Exercise
For each line of the listing below that contains the string "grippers", copy the line.

Source material

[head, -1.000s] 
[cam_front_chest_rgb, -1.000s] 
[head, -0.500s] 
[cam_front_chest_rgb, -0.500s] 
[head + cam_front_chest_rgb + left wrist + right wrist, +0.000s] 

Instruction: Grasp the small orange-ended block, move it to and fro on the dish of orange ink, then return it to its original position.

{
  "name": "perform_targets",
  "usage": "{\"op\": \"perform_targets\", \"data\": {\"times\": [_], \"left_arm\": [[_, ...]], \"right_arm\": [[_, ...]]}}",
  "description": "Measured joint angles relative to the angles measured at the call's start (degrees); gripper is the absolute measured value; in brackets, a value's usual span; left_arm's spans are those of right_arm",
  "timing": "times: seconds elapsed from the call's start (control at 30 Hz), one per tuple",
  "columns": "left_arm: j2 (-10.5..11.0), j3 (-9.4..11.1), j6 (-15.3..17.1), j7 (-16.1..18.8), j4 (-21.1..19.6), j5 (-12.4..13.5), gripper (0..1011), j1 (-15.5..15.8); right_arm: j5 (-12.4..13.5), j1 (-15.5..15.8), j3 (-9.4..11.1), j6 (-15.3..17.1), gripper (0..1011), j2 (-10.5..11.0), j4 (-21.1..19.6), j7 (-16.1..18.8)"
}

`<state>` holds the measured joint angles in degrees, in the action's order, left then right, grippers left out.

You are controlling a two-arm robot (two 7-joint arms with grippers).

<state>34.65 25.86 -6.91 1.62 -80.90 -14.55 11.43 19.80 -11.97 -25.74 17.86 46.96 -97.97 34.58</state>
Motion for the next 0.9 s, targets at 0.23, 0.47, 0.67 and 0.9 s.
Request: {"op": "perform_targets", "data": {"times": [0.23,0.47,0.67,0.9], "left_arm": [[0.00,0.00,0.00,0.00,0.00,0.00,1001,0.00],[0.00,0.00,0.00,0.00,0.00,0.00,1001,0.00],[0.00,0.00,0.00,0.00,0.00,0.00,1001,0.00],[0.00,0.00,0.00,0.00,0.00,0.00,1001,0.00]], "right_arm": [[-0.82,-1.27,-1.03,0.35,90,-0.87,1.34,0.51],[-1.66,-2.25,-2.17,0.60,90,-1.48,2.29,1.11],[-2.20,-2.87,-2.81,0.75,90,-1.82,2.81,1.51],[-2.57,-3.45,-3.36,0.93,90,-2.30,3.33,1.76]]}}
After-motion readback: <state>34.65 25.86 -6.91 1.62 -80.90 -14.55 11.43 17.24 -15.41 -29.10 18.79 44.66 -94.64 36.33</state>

Finished task
`<state>` holds the measured joint angles in degrees, in the action's order, left then right, grippers left out.
You are controlling a two-arm robot (two 7-joint arms with grippers).

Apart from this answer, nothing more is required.